NEWS

Maine's Homeless Take Up Call for Housing Assistance

On any given night in Maine, about 800 homeless people are lucky enough to get into shelters. But advocates say shelters have been beyond capacity for months. That means an unknown number of others are literally living on the streets. Today a few of them took up microphones at a Lewiston news conference to urge Congress to provide more money for rental assistance. But within hours, the U.S. House had voted on a spending bill that does not include the money they’d been hoping for.

They call themselves Homeless Voices for Justice, and they are homeless and formerly homeless people who know what it’s like to need help.

“January 25th – I can remember it. A Friday night – I went into the women’s shelter where I was going to stay for a year,” says Marsha Frank, who describes herself as a licensed x-ray technician in her late 50s who became a victim of the nation’s recession.

Franks says she lost her job in 2007, couldn’t find another one and wound up being evicted from her Portland apartment in 2008. “And the worst part of going homeless was I had to give up my 12-year-old dog and that was Patches.
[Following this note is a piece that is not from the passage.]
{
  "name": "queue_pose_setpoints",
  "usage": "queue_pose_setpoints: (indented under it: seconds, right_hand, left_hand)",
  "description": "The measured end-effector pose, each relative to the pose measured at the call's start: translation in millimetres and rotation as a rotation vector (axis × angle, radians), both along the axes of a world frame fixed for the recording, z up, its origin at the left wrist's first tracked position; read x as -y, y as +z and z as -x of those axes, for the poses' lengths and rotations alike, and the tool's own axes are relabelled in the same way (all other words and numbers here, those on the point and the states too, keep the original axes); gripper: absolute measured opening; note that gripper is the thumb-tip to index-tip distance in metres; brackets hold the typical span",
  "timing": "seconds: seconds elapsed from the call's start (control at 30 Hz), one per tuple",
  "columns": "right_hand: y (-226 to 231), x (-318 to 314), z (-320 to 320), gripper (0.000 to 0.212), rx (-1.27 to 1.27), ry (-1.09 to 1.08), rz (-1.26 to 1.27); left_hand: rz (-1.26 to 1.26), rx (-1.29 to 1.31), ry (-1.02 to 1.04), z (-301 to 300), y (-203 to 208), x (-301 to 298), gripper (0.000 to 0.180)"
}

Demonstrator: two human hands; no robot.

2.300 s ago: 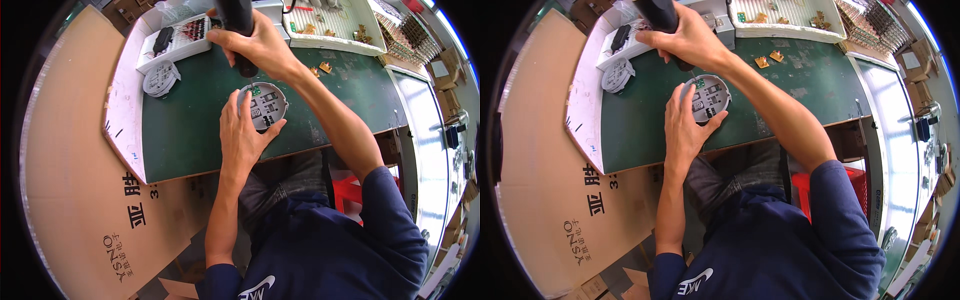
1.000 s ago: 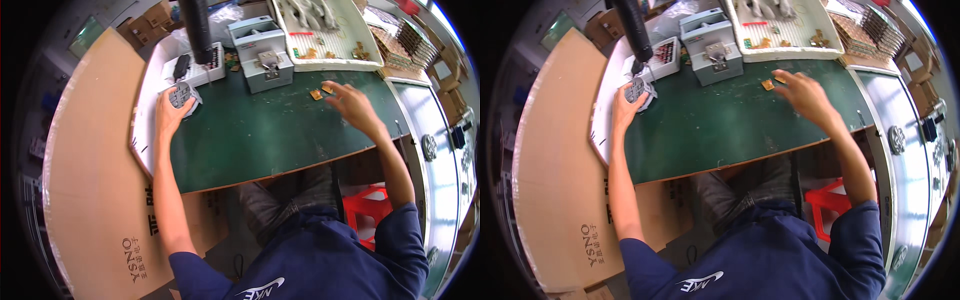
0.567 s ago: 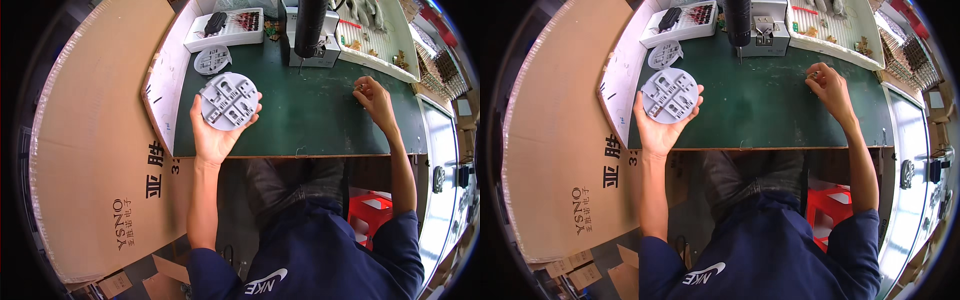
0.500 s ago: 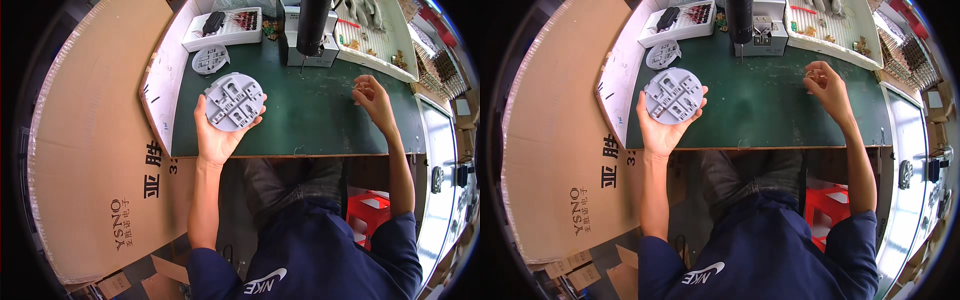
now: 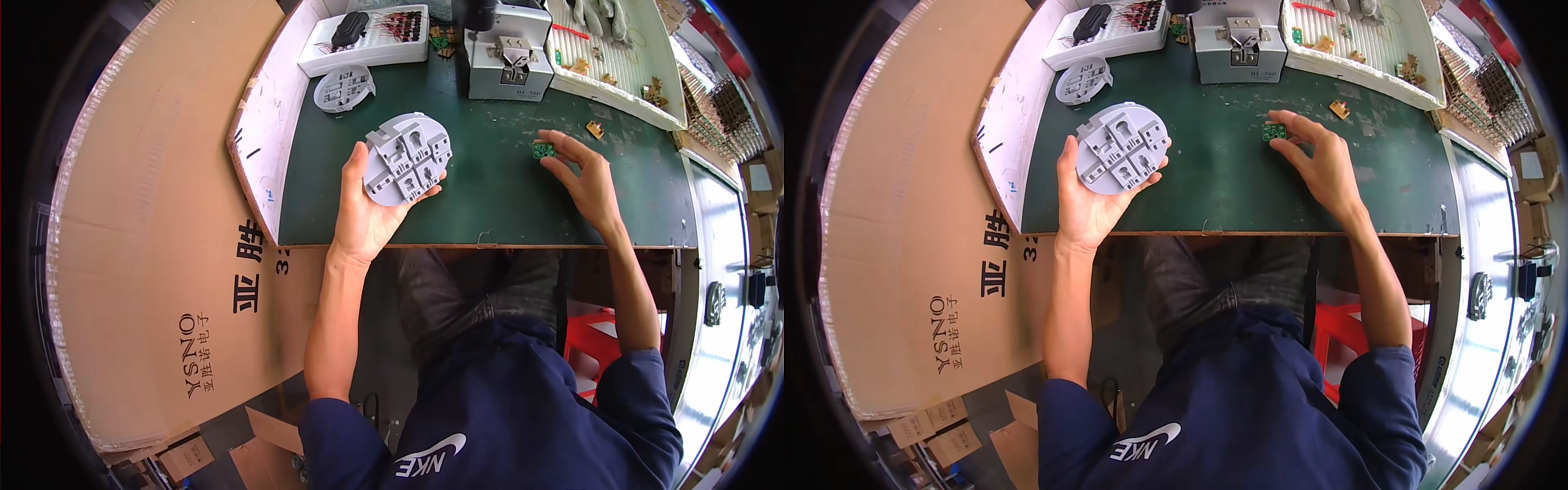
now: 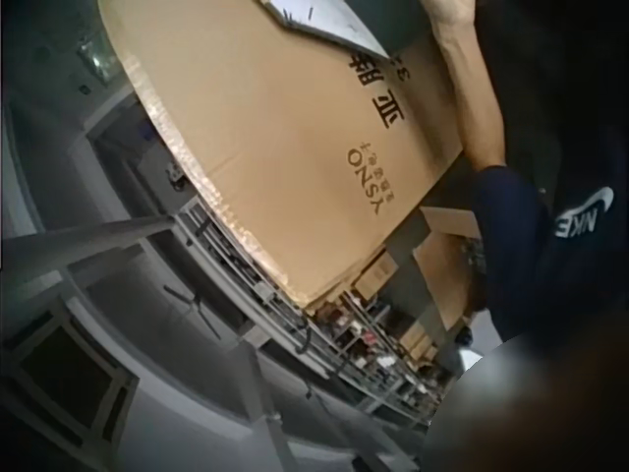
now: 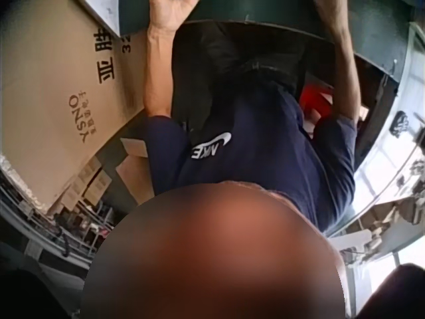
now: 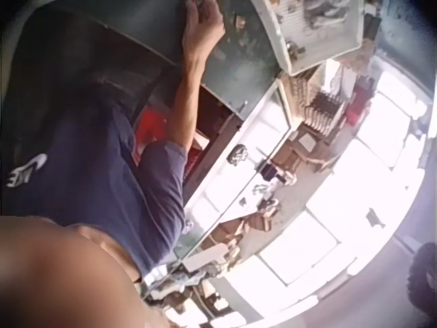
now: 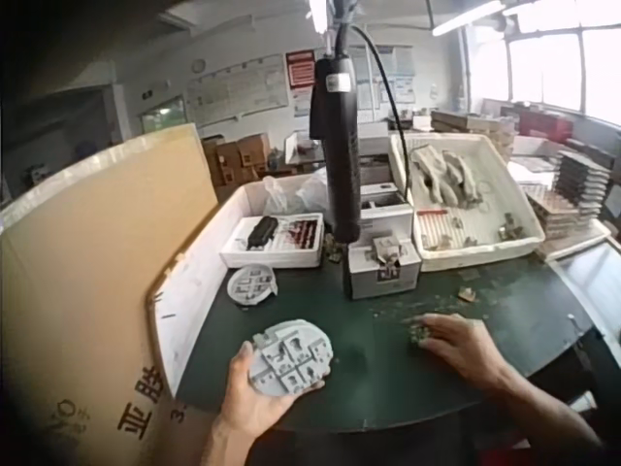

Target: Assembling mechanical components into a circular housing base and securing them using an electric power screwdriver.

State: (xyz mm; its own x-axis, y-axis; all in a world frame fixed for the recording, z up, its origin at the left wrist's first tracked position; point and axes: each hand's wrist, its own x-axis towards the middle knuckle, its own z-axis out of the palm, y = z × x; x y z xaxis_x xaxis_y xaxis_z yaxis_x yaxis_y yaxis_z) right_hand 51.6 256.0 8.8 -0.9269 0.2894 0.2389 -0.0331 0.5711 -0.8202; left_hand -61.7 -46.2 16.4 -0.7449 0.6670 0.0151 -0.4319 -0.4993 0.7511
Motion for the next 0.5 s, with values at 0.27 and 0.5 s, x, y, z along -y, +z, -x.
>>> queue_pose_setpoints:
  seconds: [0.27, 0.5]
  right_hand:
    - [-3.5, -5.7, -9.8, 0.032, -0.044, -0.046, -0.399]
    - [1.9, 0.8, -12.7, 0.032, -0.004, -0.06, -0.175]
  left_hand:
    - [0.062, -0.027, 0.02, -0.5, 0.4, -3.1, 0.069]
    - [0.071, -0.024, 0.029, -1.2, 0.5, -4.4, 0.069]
Oh, that was horrible. Having my stuff, leaving it and being reduced to one bag of stuff – that didn’t bother me. But losing him? Oh, I cried for days. I still miss him and it’s almost two years ago.”

A Navy veteran, Franks has since qualified for a rental voucher through the Veterans’ Administration. She says she gets a check worth about $900 a month and has been able to move out of the Preble Street Women’s Shelter in Portland and into a nice apartment where she now has a cat.

She’s become an advocate for the homeless and says she wants them to have what she now has. About 15,000 Mainers are currently on a waiting list to receive low income housing vouchers under the program known as Section 8. “We have no vouchers, no Section 8 vouchers and that’s what we need,” Franks says. “I mean they’ve got 70 women at the shelter. Like I said the capacity’s 40. They’re sleeping in offices, storerooms. I mean this is ridiculous.”

Amy Regan, a community organizer with Preble Street, says the men’s shelter in Portland is also overcrowded. It has a capacity of about 125, but Regan says more than 150 men are showing up every night. Because Portland has a commitment to providing shelter no matter what, Regan says that means some men are forced to sleep in chairs.

“And if, say, a man gets up at four o’clock in the morning to go to work and that bed opens up then they’ll turn that bed over but until that happens men are sleeping sitting up, and they’re safe and they’re warm, but they’re still sleeping sitting up.”

Homelessness is not confined to Portland. Vicki Collins has been living at the Bread of Life shelter in Augusta for several months after she lost her job and her unemployment ran out. An ongoing battle with depression has not made her situation easier. She says she has been able to hang onto her car, but she says the churches that have been providing gas cards to keep it running have been tapped out.

And for Collins, this is a problem, since the shelter closes between 9 and 4 everyday. “I usually go to the Hannaford parking lot, hang out there, read — there’s a bathroom available. Doctor’s office — I go sit at that parking lot. It’s getting pretty rough.”

At the news conference, Homeless Voices for Justice called on Maine’s congressional delegation, Governor Baldacci and President Obama to provide more housing vouchers. Richard Chaucer is an advocate from Brunswick. “We need change! We voted for change a year ago! Where’s the change in homelessness? Where’s the change in vouchers? Where’s the change in our heating bills? Where’s the change in our electricity costs? We do not deserve to be homeless.”

Linda Couch of the National Low Income Housing Coalition in Washington D.C. says the change in the latest ombnibus spending bill passed by the House includes funding for the Department of Housing and Urban Development and homeless assistance. Couch says it even includes some funding for Section 8, but not enough to meet existing needs.

“I think advocates were really hoping that Congress would acknowledge rising family homelessness; acknowledge that the recession is taking its toll on families; and we’re going to gear up to fight again to fight in next year’s appropriations bill,” Couch says.

One suggestion offered at the Lewiston news conference: Use unspent money from the Troubled Asset Relief Program known as TARP to fund vouchers, and it appears to have been heard in Washington.

“I currently think we should use the TARP money to increase jobs- I mean that’s the number one issue in Maine,” says 1st District Congresswoman Chellie Pingree. “But there is a very good argument around housing and I am very anxious to see more housing money come into the state.”

Others are anxious too. According to the U.S. Census Bureau, Maine has what are described as 37,000 extremely low renter households in Maine, those considered to be at risk of homelessness.